▶ _Your instructions_
From the first line to the last, retype the records exactly and skip the pictures.
**** Input data
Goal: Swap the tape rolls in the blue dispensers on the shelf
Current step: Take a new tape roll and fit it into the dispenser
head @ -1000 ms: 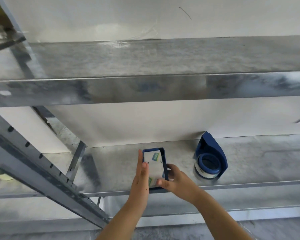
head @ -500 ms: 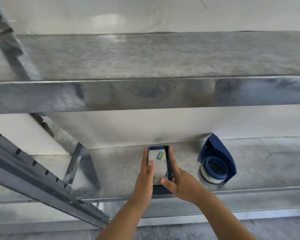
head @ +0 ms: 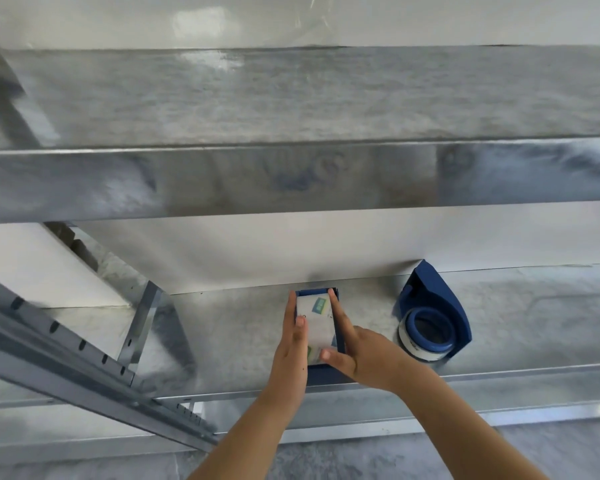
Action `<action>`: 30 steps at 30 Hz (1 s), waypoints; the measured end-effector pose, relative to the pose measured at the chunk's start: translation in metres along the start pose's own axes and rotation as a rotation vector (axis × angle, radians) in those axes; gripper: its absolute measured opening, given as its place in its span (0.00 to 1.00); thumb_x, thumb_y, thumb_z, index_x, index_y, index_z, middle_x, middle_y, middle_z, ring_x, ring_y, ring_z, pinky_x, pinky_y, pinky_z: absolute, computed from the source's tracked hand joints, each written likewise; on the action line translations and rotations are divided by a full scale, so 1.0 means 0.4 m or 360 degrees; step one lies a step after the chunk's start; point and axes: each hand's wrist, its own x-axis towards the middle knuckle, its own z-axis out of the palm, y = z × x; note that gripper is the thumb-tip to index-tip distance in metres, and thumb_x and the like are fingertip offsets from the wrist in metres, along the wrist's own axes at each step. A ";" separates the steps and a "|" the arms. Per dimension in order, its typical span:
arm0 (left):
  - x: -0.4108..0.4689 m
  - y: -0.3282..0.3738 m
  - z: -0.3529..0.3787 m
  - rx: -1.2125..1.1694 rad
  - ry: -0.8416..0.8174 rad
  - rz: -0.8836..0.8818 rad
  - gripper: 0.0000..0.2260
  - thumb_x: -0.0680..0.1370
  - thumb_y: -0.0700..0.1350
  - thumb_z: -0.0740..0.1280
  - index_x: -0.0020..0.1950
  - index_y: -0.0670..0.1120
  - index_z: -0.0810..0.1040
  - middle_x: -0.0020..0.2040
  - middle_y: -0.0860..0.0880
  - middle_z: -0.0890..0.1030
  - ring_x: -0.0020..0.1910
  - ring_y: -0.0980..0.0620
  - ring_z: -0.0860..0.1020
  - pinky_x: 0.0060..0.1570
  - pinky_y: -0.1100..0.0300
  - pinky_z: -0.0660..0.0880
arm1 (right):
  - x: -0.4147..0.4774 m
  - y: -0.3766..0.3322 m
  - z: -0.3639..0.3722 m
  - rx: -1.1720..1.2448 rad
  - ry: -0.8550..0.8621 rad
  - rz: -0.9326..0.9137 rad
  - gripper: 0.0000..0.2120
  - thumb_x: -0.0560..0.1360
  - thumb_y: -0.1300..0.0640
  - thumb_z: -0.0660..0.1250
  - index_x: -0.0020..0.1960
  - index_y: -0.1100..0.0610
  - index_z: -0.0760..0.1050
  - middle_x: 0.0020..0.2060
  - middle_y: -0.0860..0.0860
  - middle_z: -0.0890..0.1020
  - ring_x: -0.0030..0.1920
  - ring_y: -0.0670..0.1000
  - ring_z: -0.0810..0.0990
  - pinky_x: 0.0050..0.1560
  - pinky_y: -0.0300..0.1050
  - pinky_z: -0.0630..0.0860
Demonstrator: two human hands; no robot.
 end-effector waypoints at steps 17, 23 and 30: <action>-0.009 -0.033 0.030 0.0086 0.0015 0.0108 0.31 0.72 0.71 0.53 0.73 0.69 0.49 0.75 0.57 0.62 0.70 0.60 0.67 0.69 0.58 0.67 | -0.015 0.047 -0.003 -0.0072 -0.0055 0.0016 0.44 0.62 0.19 0.41 0.66 0.33 0.20 0.40 0.52 0.82 0.38 0.51 0.80 0.46 0.50 0.79; -0.005 -0.038 0.036 0.0090 0.0013 0.0111 0.30 0.71 0.70 0.53 0.72 0.70 0.50 0.74 0.56 0.64 0.69 0.58 0.68 0.70 0.53 0.66 | -0.025 0.057 -0.009 -0.0127 0.0144 0.0069 0.51 0.57 0.16 0.35 0.74 0.37 0.32 0.64 0.54 0.67 0.64 0.54 0.66 0.65 0.50 0.68; -0.002 -0.030 0.035 0.0142 0.0017 0.0028 0.20 0.78 0.65 0.51 0.69 0.71 0.51 0.72 0.54 0.67 0.66 0.60 0.71 0.57 0.70 0.72 | -0.019 0.019 0.023 0.1020 0.0152 -0.0055 0.51 0.60 0.20 0.58 0.74 0.37 0.40 0.76 0.39 0.54 0.78 0.46 0.44 0.77 0.54 0.50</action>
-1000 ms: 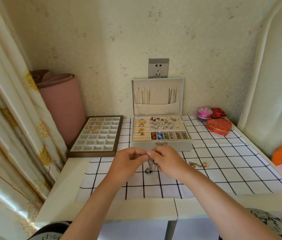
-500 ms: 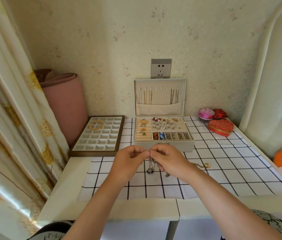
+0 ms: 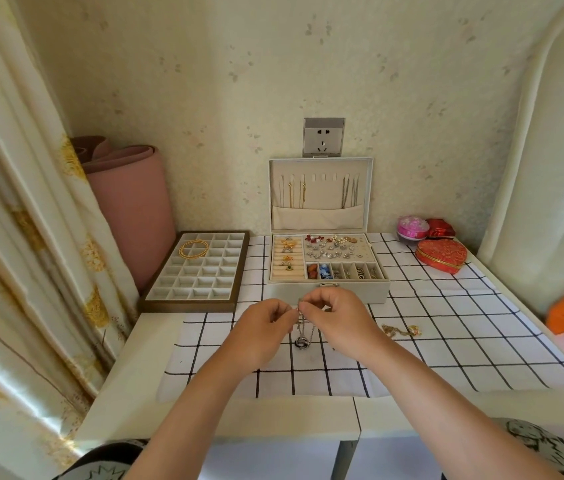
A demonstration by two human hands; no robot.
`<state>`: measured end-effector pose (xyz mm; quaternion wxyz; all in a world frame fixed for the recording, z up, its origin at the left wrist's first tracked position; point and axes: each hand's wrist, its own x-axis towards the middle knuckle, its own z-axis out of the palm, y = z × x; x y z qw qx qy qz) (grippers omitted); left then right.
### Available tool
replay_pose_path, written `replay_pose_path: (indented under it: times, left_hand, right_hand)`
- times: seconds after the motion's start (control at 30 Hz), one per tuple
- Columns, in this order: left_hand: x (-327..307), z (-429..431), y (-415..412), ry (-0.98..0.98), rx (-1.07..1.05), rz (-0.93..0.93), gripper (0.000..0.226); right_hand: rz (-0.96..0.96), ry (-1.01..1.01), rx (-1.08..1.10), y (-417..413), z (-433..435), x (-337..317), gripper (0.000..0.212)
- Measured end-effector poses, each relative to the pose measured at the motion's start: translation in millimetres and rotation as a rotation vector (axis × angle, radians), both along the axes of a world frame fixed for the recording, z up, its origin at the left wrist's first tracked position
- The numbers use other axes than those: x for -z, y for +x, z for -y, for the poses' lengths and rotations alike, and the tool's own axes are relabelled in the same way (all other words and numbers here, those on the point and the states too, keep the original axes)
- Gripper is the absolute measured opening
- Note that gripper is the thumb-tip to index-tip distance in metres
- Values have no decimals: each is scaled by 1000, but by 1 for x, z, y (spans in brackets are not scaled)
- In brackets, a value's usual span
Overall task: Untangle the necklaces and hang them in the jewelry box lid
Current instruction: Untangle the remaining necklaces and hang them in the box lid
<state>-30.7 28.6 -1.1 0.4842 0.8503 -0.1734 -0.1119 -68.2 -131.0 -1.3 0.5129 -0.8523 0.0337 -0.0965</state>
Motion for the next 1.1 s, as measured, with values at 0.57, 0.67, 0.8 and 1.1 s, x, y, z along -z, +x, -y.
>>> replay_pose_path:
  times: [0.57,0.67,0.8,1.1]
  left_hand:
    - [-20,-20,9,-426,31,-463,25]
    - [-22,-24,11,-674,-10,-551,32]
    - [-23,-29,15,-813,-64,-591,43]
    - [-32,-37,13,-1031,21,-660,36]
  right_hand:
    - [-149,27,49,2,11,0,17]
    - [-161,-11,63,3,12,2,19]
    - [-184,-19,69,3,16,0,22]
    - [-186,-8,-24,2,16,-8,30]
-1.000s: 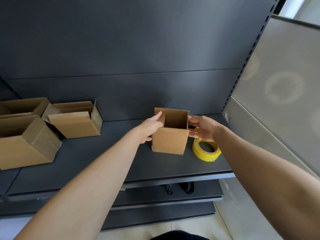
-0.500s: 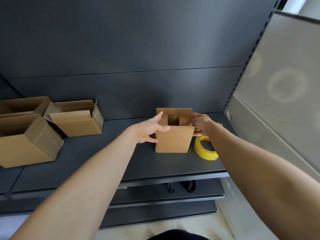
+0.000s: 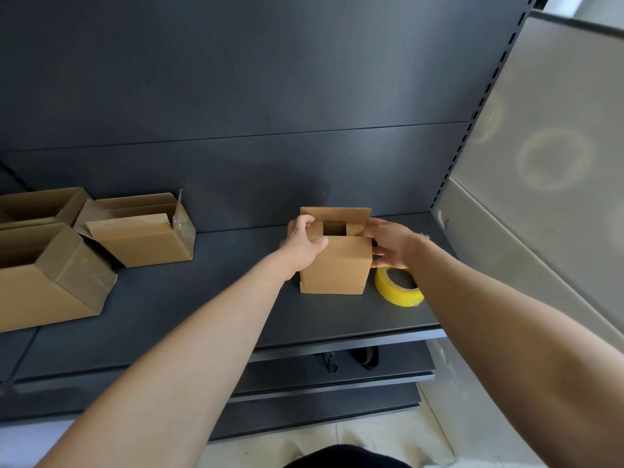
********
▶ _Response to the exercise_
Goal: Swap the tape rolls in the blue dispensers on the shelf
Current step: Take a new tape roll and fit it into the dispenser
head @ -1000 ms: 
head @ -500 ms: 
head @ +0 ms: 
Action `<action>`: 30 steps at 30 Hz (1 s), waypoints; the measured end-effector pose, relative to the pose measured at the chunk's start: translation in metres along the start pose's own axes and rotation as a rotation vector (axis × angle, radians) in those axes; gripper: its absolute measured opening, given as its place in its span (0.00 to 1.00); thumb_x, thumb_y, thumb_z, index_x, index_y, index_z, middle_x, middle_y, middle_z, ring_x, ring_y, ring_z, pinky_x, pinky_y, pinky_z: absolute, computed from the source's tracked hand joints, each written likewise; on the action line translations and rotations are divided by a full scale, so 1.0 means 0.4 m or 360 degrees; step one lies a step after the chunk's start; point and axes: each hand's wrist, its own x-axis towards the middle knuckle, its own z-axis out of the palm, y = z × x; note that gripper is the thumb-tip to index-tip distance in metres, and thumb_x and the like are fingertip offsets from the wrist in metres, along the wrist's own axes at each step. A ";" separates the steps and a "|" the arms. Per dimension in order, its typical span:
arm0 (left):
  - x: -0.4108..0.4689 m
  - y: -0.3282..0.3738 m
  - z: -0.3529..0.3787 m
  - rx: -1.2125..1.1694 rad
  - ry: -0.8416..0.8174 rad
  - rz: -0.8836..0.8818 rad
  - gripper: 0.0000..0.2260
  - thumb_x: -0.0680..0.1370
  - thumb_y: -0.0700..0.1350
  - thumb_z: -0.0740..0.1280
  - index_x: -0.0020..0.1950
  - index_y: -0.0670..0.1120
  - index_z: -0.0810..0.1040
  - middle_x: -0.0020..0.2040
  - middle_y: -0.0860..0.0880
  - middle_z: -0.0890..0.1030
  - ring_x: -0.0020..0.1910
  - ring_y: -0.0980..0.0620
  - ring_z: -0.0860..0.1020
  - pinky_x: 0.0060..0.1570
  - pinky_y: -0.1100..0.0300
  - pinky_z: -0.0660..0.0880
arm1 (right):
  - x: -0.4147..0.4774 m
  - y: -0.3766..0.3322 m
  - z: -0.3639..0.3722 m
  - rx: -1.1720..1.2448 rad
  - ry: -0.8550..0.8621 rad
  - rz: -0.9326..0.9137 rad
  - gripper: 0.0000..0.2120
  - thumb_x: -0.0560..0.1360
  - thumb_y: -0.1300..0.0640
  - thumb_z: -0.0660..0.1250
  - index_x: -0.0020..0.1960
  - index_y: -0.1100..0.0610
  - index_z: -0.0760..0.1050
  - middle_x: 0.0020..0.2060
  - middle_y: -0.0860..0.0860
  - middle_z: -0.0890..0.1020
  - ring_x: -0.0030..0.1920
  - ring_y: -0.0670..0.1000
  - ring_z: -0.0810..0.0990
  - pinky_x: 0.0050..0.1560
  - pinky_y: -0.0300..0.1050
  - pinky_z: -0.0630..0.0860
Demonstrator: two human hands; no robot.
 end-effector waypoints at steps 17, 23 and 30: <action>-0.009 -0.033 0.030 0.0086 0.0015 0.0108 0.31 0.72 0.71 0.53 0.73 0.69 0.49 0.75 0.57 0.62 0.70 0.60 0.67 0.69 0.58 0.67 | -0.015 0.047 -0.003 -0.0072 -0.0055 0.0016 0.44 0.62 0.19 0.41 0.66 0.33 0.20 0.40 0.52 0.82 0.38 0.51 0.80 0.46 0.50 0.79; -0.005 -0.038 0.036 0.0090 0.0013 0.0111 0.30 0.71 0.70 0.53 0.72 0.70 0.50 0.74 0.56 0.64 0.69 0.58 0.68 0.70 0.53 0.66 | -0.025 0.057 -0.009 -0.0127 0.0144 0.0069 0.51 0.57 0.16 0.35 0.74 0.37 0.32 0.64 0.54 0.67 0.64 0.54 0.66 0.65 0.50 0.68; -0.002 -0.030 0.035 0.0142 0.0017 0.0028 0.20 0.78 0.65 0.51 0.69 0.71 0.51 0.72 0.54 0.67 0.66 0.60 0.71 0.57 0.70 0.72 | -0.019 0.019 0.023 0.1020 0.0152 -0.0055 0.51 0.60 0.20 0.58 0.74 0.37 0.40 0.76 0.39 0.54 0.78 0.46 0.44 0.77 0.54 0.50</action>
-1000 ms: 
-500 ms: 
+0 ms: 
A demonstration by two human hands; no robot.
`<state>`: measured end-effector pose (xyz mm; quaternion wxyz; all in a world frame fixed for the recording, z up, its origin at the left wrist's first tracked position; point and axes: each hand's wrist, its own x-axis towards the middle knuckle, its own z-axis out of the palm, y = z × x; x y z qw qx qy qz) (grippers omitted); left then right.
### Available tool
replay_pose_path, written `replay_pose_path: (indented under it: times, left_hand, right_hand)`
- times: seconds after the motion's start (control at 30 Hz), one per tuple
- Columns, in this order: left_hand: x (-327..307), z (-429..431), y (-415..412), ry (-0.98..0.98), rx (-1.07..1.05), rz (-0.93..0.93), gripper (0.000..0.226); right_hand: rz (-0.96..0.96), ry (-1.01..1.01), rx (-1.08..1.10), y (-417..413), z (-433..435), x (-337..317), gripper (0.000..0.212)
- Measured end-effector poses, each relative to the pose measured at the motion's start: translation in millimetres and rotation as a rotation vector (axis × angle, radians), both along the axes of a world frame fixed for the recording, z up, its origin at the left wrist's first tracked position
- The numbers use other axes than those: x for -z, y for +x, z for -y, for the poses' lengths and rotations alike, and the tool's own axes are relabelled in the same way (all other words and numbers here, those on the point and the states too, keep the original axes)
- Gripper is the absolute measured opening
- Note that gripper is the thumb-tip to index-tip distance in metres
- Values have no decimals: each is scaled by 1000, but by 1 for x, z, y (spans in brackets are not scaled)
- In brackets, a value's usual span
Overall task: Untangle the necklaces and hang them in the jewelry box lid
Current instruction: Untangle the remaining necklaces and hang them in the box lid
<state>-30.7 28.6 -1.1 0.4842 0.8503 -0.1734 -0.1119 -68.2 -131.0 -1.3 0.5129 -0.8523 0.0337 -0.0965</state>
Motion for the next 1.1 s, as measured, with values at 0.57, 0.67, 0.8 and 1.1 s, x, y, z along -z, +x, -y.
>>> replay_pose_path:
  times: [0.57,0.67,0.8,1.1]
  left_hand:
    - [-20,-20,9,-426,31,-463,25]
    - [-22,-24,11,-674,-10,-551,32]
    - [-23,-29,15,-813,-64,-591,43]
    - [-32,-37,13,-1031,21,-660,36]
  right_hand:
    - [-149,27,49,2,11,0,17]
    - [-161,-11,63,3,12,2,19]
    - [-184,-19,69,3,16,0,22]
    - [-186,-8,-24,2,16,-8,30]
-1.000s: 
-0.500s: 
+0.000s: 

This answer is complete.